* _TASK ITEM_:
Word for word, transcribe the listing that follows, minus any pictures.

=== DATA ===

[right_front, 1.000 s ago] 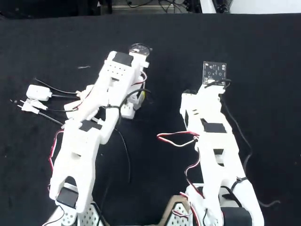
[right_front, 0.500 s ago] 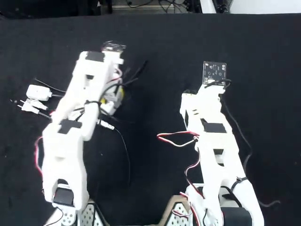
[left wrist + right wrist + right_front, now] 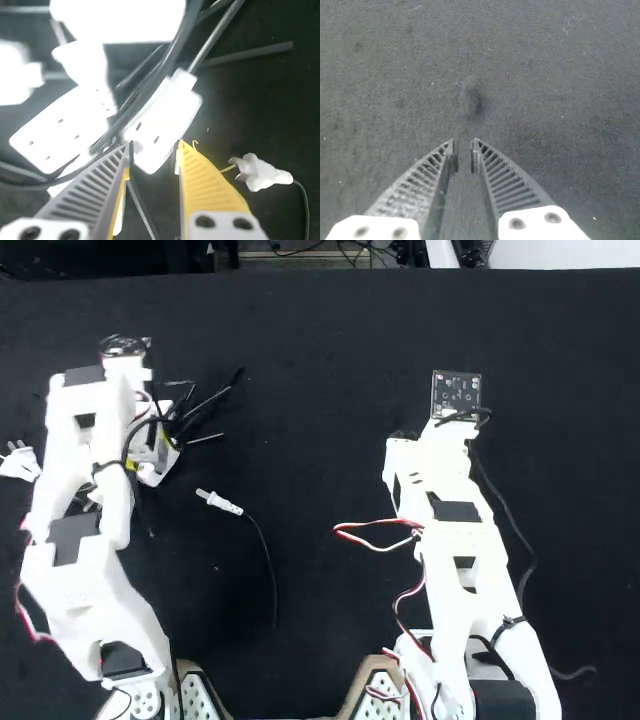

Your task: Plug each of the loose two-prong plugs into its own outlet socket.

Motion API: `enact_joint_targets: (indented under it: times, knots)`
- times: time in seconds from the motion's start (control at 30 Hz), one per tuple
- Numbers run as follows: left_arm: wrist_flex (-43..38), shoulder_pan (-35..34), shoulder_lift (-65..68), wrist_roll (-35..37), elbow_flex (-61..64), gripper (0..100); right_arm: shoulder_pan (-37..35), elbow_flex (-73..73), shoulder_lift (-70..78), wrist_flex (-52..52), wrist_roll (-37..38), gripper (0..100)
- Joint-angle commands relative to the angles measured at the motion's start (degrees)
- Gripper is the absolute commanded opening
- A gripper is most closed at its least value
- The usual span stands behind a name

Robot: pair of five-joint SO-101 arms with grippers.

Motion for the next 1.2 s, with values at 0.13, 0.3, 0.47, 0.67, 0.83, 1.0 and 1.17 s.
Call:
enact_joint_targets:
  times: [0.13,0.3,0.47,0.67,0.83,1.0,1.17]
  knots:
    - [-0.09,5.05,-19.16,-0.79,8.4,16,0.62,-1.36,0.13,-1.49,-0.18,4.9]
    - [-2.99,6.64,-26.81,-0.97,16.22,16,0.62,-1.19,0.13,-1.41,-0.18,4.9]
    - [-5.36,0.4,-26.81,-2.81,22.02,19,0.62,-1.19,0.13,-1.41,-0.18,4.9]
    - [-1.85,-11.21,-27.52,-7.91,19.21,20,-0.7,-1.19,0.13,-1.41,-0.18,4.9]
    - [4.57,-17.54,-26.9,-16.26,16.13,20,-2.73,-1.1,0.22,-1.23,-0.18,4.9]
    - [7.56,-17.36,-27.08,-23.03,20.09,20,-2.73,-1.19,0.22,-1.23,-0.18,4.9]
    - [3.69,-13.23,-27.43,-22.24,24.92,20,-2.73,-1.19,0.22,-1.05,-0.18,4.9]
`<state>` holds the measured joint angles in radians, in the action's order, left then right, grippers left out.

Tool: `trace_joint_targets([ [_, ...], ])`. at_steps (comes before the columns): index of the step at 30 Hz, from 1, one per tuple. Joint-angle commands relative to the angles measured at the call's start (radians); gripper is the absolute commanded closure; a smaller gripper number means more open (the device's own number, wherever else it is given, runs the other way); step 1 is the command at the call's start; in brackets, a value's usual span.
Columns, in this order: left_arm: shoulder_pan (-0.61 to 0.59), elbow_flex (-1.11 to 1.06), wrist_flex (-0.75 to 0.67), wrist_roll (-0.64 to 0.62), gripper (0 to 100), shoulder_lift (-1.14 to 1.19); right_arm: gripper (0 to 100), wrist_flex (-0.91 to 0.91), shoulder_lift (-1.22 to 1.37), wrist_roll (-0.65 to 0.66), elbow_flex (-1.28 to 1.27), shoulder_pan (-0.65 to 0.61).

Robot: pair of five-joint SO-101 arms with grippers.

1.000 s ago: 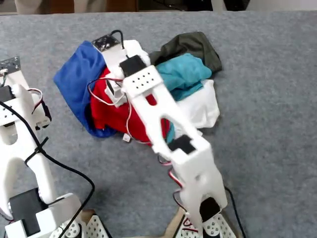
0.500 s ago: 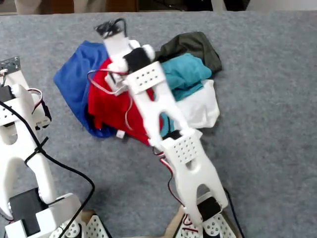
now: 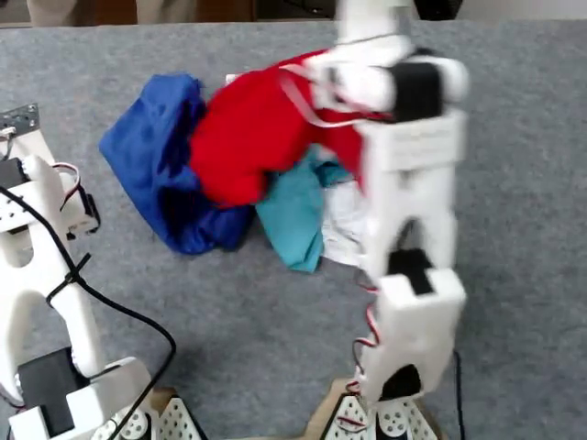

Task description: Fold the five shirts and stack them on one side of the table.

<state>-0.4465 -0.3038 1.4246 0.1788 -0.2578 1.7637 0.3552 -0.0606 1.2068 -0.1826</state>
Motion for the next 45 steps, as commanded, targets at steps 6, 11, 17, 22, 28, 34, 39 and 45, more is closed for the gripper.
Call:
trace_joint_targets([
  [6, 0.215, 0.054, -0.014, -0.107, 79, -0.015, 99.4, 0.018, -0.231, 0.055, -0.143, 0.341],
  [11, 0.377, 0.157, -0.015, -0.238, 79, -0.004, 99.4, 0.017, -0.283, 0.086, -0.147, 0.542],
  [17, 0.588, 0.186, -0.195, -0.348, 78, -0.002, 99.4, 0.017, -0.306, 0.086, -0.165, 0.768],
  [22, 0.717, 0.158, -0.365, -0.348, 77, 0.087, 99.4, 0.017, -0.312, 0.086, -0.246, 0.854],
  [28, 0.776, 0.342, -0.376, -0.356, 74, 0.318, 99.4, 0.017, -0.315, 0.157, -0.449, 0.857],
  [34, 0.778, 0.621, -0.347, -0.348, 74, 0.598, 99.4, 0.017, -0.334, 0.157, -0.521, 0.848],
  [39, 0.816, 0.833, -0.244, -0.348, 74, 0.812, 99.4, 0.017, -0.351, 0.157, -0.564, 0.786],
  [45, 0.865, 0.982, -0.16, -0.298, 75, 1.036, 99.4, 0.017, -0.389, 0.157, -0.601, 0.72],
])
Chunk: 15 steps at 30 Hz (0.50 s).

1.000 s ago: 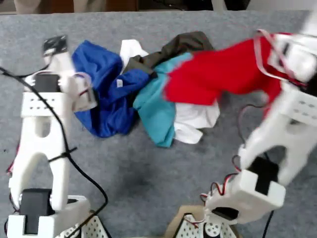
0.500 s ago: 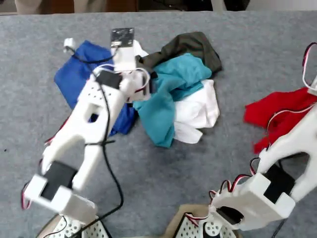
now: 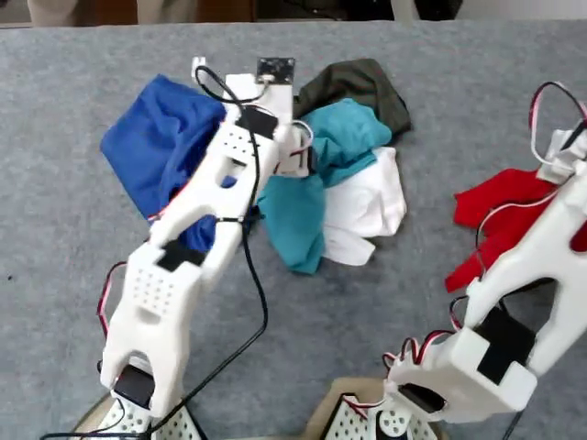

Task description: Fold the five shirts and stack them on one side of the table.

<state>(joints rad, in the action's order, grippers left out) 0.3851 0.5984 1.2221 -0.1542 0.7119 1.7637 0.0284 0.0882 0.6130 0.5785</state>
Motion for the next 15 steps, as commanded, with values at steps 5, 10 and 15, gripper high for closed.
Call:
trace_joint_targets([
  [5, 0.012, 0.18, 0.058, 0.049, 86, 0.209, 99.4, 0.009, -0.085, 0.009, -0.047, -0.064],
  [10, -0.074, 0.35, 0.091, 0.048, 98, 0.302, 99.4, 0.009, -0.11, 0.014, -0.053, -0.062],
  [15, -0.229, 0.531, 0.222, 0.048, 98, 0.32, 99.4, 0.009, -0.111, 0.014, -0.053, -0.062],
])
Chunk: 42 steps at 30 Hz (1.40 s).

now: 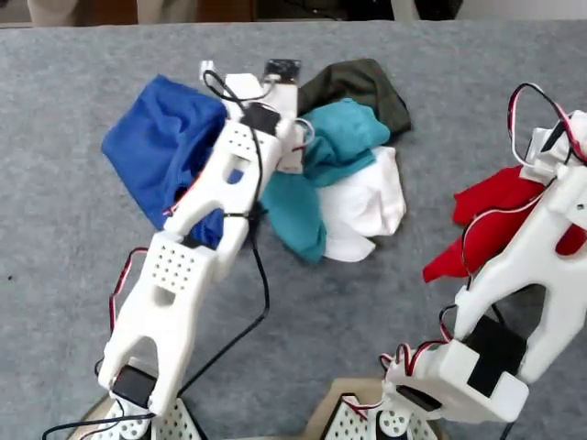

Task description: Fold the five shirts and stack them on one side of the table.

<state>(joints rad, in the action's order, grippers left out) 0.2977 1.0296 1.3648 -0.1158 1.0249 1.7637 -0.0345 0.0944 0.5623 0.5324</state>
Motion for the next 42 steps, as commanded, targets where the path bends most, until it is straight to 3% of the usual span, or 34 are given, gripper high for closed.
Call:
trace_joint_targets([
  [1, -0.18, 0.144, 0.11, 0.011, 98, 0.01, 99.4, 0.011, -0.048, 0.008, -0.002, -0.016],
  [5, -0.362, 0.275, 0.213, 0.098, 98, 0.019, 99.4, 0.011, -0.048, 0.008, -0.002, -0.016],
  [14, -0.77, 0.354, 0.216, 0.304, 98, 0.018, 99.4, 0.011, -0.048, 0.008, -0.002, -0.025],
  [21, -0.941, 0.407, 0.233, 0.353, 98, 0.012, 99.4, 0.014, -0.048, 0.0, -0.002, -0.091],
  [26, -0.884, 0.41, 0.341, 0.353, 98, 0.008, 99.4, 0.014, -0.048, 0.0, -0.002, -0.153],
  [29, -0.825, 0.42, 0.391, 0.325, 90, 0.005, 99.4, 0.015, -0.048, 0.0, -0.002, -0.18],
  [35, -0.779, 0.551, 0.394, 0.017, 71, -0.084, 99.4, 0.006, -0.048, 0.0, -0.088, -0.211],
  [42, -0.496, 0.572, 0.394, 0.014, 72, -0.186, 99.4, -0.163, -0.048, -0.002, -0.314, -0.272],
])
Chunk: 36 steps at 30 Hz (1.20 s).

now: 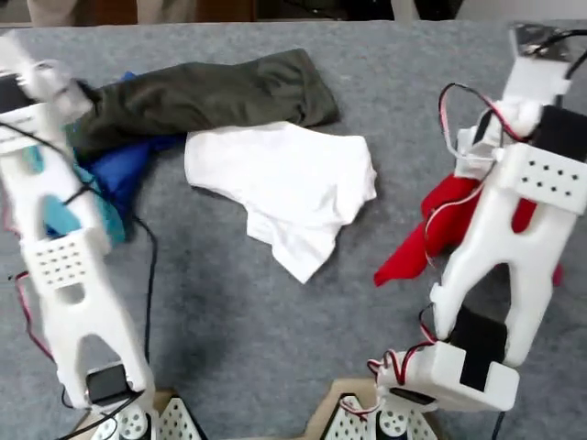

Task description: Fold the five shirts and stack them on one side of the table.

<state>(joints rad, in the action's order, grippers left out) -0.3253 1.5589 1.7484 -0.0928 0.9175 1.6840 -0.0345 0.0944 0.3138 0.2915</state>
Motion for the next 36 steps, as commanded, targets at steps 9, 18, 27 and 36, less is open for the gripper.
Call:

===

* _ANSWER BOX_:
[right_front, 1.000 s ago] 
[right_front, 0.500 s ago] 
[left wrist + right wrist + right_front, now] 

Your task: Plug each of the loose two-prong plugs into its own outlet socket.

Motion API: `enact_joint_targets: (indented under it: times, knots)`
- times: time in seconds from the motion's start (control at 30 Hz), one per tuple
- Numbers run as follows: left_arm: wrist_flex (-43..38), shoulder_pan (-35..34), shoulder_lift (-65..68), wrist_roll (-35..37), elbow_flex (-61..64), gripper (0..100); right_arm: shoulder_pan (-37..35), elbow_flex (-73..73), shoulder_lift (-70..78), wrist_flex (-52..52), wrist_roll (-37..38), gripper (0..100)
- Joint-angle commands relative to the angles measured at the motion's start (degrees)
- Gripper is the absolute commanded opening
- A gripper is most closed at its least value
- The usual span stands behind a name

Robot: pair of five-joint SO-101 arms with grippers.

Motion for the next 1.2 s, with values at 0.13, 0.3, 0.47, 0.67, 0.83, 1.0 and 1.17 s.
Call:
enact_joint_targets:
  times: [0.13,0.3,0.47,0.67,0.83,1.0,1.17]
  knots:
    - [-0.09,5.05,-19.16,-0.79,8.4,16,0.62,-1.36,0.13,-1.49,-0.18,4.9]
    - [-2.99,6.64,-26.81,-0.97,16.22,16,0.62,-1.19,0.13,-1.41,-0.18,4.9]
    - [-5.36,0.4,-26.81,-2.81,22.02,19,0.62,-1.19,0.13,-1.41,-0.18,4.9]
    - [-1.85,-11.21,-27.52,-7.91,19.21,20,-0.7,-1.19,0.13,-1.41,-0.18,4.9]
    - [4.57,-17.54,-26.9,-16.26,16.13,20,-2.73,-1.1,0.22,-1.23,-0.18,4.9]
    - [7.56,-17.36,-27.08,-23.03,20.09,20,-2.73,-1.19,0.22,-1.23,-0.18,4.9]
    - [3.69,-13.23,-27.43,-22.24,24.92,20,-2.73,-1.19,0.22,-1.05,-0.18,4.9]
`<state>` holds the measured joint angles in radians, in the action's order, left then right, grippers left out.

Tool: `trace_joint_targets([ [_, ...], ])`. at_steps (comes before the columns): index of the step at 30 Hz, from 1, one per tuple. Joint-angle commands relative to the angles measured at the call's start (radians); gripper is the absolute commanded closure; a smaller gripper number means more open (the device's own number, wherever else it is given, runs the other way); step 1 is the command at the call's start; in brackets, a value's usual span.
Columns, in this order: left_arm: shoulder_pan (-0.61 to 0.59), elbow_flex (-1.11 to 1.06), wrist_flex (-0.75 to 0.67), wrist_roll (-0.64 to 0.62), gripper (0 to 100), shoulder_lift (-1.14 to 1.19); right_arm: gripper (0 to 100), wrist_flex (-0.91 to 0.91), shoulder_lift (-1.22 to 1.37), wrist_roll (-0.65 to 0.66), elbow_flex (-1.28 to 1.27), shoulder_pan (-0.65 to 0.61).

Robot: pair of five-joint SO-101 arms with grippers.

1.000 s ago: 
0.500 s ago: 
now: 

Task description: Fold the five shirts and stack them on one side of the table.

<state>-0.4465 -0.3038 1.4246 0.1788 -0.2578 1.7637 0.3552 -0.0606 1.2068 -0.1826</state>
Motion for the next 45 steps, as commanded, targets at steps 6, 11, 17, 22, 28, 34, 39 and 45, more is closed for the gripper.
Call:
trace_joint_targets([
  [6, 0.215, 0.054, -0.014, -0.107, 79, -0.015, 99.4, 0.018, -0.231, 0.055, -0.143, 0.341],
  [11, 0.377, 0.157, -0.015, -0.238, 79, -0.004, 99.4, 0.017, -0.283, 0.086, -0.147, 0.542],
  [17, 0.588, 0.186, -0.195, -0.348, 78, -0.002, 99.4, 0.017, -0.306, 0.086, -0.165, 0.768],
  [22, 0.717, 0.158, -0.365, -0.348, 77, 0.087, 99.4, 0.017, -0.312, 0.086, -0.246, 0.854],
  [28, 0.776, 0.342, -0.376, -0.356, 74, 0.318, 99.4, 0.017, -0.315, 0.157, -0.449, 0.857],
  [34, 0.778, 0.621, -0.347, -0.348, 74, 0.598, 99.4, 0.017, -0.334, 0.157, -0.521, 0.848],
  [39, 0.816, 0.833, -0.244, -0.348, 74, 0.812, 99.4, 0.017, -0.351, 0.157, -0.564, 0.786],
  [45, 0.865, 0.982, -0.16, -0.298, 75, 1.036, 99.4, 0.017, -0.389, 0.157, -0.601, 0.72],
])
Chunk: 15 steps at 30 Hz (0.50 s).

1.000 s ago: 
0.500 s ago: 
now: 

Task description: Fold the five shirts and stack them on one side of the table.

<state>(joints rad, in the action's order, grippers left out) 0.3851 0.5984 1.2221 -0.1542 0.7119 1.7637 0.0284 0.0882 0.6130 0.5785</state>
Motion for the next 15 steps, as commanded, with values at steps 5, 10 and 15, gripper high for closed.
Call:
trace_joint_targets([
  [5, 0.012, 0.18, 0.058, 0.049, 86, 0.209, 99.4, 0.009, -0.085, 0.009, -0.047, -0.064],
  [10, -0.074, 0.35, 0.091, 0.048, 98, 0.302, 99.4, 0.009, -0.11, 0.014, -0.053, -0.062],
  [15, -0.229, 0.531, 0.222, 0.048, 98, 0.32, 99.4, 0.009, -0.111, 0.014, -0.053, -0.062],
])
Chunk: 42 steps at 30 Hz (1.40 s).

now: 

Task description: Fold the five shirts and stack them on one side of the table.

<state>(joints rad, in the action's order, grippers left out) 0.2977 1.0296 1.3648 -0.1158 1.0249 1.7637 -0.0345 0.0944 0.5623 0.5324</state>
Motion for the next 42 steps, as commanded, targets where the path bends most, until it is straight to 3% of the usual span, or 34 are given, gripper high for closed.
Call:
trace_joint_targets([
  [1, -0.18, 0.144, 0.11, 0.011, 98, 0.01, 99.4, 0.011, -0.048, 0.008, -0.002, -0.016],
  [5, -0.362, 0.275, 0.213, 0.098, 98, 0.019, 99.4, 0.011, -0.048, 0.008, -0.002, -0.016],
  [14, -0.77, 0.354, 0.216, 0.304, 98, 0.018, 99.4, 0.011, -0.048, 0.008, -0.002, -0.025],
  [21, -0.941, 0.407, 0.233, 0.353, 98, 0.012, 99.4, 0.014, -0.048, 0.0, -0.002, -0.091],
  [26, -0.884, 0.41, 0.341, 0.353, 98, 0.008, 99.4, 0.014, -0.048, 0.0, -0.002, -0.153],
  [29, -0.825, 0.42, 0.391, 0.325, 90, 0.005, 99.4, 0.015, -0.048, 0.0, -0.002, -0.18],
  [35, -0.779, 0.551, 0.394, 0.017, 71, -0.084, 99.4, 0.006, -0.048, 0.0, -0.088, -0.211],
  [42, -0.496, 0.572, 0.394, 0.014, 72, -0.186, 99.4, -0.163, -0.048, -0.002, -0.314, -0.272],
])
Chunk: 36 steps at 30 Hz (1.20 s).

now: 

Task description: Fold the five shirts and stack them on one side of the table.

<state>(joints rad, in the action's order, grippers left out) -0.3253 1.5589 1.7484 -0.0928 0.9175 1.6840 -0.0345 0.0944 0.3138 0.2915</state>
Motion for the next 36 steps, as commanded, targets at steps 9, 18, 27 and 36, less is open for the gripper.
Call:

The exercise was worked through completely.